Вот же фрукт! Обычно при ударе лицо у человека меняется: сжимаются зубы, скалятся. А этот держит совершенно расслабленную благостную улыбочку. Я вижу, как у него раздуваются ноздри при выдохе. Но губы не твердеют. Противник у него посильнее, потяжелее. Но эта ласковая, всепрощающая улыбочка приводит в бешенство, «потягун» делает ошибки и летит на пол. А Любим, всё также улыбаясь, чуть запыхавшимся голосом спокойно резюмирует:
— Зря ты так. Не надо бы тебе про мою матушку худо говорить.
И пока противник, ошеломлённый добротой интонации, глупо хлопает глазами, Любим снимает щит и, как учили, наносит добивающий удар двумя руками на выдохе. Противник катается по полу, схватившись за живот, а Любим, очень доброжелательно, разглядывает его с дистанции трёх шагов. Не выпуская палки-копья из рук. А то вдруг добавить потребуется?
Похоже — «моя сволочь».
— Любим, я смотрю — из тебя неплохой копейщик вырасти может.
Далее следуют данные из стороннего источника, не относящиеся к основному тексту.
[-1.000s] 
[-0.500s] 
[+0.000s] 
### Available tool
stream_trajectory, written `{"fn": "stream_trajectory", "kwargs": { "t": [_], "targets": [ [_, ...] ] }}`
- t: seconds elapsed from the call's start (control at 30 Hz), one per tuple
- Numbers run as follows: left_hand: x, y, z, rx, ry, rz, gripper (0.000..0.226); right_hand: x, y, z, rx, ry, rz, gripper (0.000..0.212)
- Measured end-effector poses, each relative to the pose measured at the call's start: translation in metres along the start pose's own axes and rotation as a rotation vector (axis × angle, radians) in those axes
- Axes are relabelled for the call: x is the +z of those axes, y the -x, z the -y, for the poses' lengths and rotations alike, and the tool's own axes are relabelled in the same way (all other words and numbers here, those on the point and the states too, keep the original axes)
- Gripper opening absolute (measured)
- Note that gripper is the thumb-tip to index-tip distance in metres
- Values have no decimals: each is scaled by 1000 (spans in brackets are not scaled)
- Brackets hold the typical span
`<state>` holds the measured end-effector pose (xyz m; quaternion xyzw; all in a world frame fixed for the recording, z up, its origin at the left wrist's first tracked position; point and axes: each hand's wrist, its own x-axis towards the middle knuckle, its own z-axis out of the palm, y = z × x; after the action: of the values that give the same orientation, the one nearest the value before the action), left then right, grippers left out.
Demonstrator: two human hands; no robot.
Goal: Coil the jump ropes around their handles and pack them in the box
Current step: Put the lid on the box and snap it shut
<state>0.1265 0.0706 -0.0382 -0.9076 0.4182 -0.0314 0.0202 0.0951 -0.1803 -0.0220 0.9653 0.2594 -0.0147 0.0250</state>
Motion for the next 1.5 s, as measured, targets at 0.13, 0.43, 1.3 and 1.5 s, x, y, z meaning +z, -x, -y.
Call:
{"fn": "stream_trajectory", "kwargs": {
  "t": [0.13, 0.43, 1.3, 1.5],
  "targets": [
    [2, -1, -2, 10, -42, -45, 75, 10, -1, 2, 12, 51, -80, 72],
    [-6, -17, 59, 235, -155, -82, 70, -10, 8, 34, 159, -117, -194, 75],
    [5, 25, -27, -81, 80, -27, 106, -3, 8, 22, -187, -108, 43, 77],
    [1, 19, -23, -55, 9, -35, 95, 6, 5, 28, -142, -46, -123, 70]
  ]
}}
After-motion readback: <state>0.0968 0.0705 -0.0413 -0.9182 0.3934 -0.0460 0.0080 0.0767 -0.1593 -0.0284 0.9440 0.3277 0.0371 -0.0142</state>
— Спаси тя бог, боярич. Только я бы в лучники пошёл. По отцу моему.
Оглядываюсь на Артёмия. Он-то куда лучше меня понимает — что из отрока можно вырастить. Я как-то в 21 веке… мальчишек на лучников-копейщиков-мечников не готовил.
Артёмий чуть прикрывает глаза — согласен.
— Коли хочешь — быть по сему. Давай к Ольбегу в стрелецкую команду. Поглядим на твои таланты.
Вот с такой, очень доброй, чуть виноватой улыбкой пришёл Любим ко мне на исходе ночи штурма Киева. Отряхивая мокрый снег с шапки, смущённо признался:
— Мы там, Иване, мадьяр малость побили.
Кованая отборная конная сотня мадьяр попыталась вырваться из взятого нами города, но попала в ворота, где Любим сумел собрать горсть своих стрелков. Там мадьяры и легли.
— А что ж ты так виновато говоришь-то, герой ты наш?
— Да какое тут геройство. Бери да бей. Жалко: коней добрых много поранили.
Странно ли, что едва получил я право давать боярство, как в числе первых получил шапку из моих рук этот вечно улыбающийся парень. Тем более, что синяк с моей задницы от его оглобли к тому времени давно уже сошёл.
Навык этот — двуручным боем короткими мечами пробивать копейный строй — не единожды мне в жизни пригождался. А в Бряхимовском бою — и жизнь мне спас, и к Андрею Боголюбскому подвёл. Кабы не было у меня этого умения — не было бы и Всеволожска моего. А что при научении синяков да шишек набрался — так в жизни моей сиё не единожды случалось.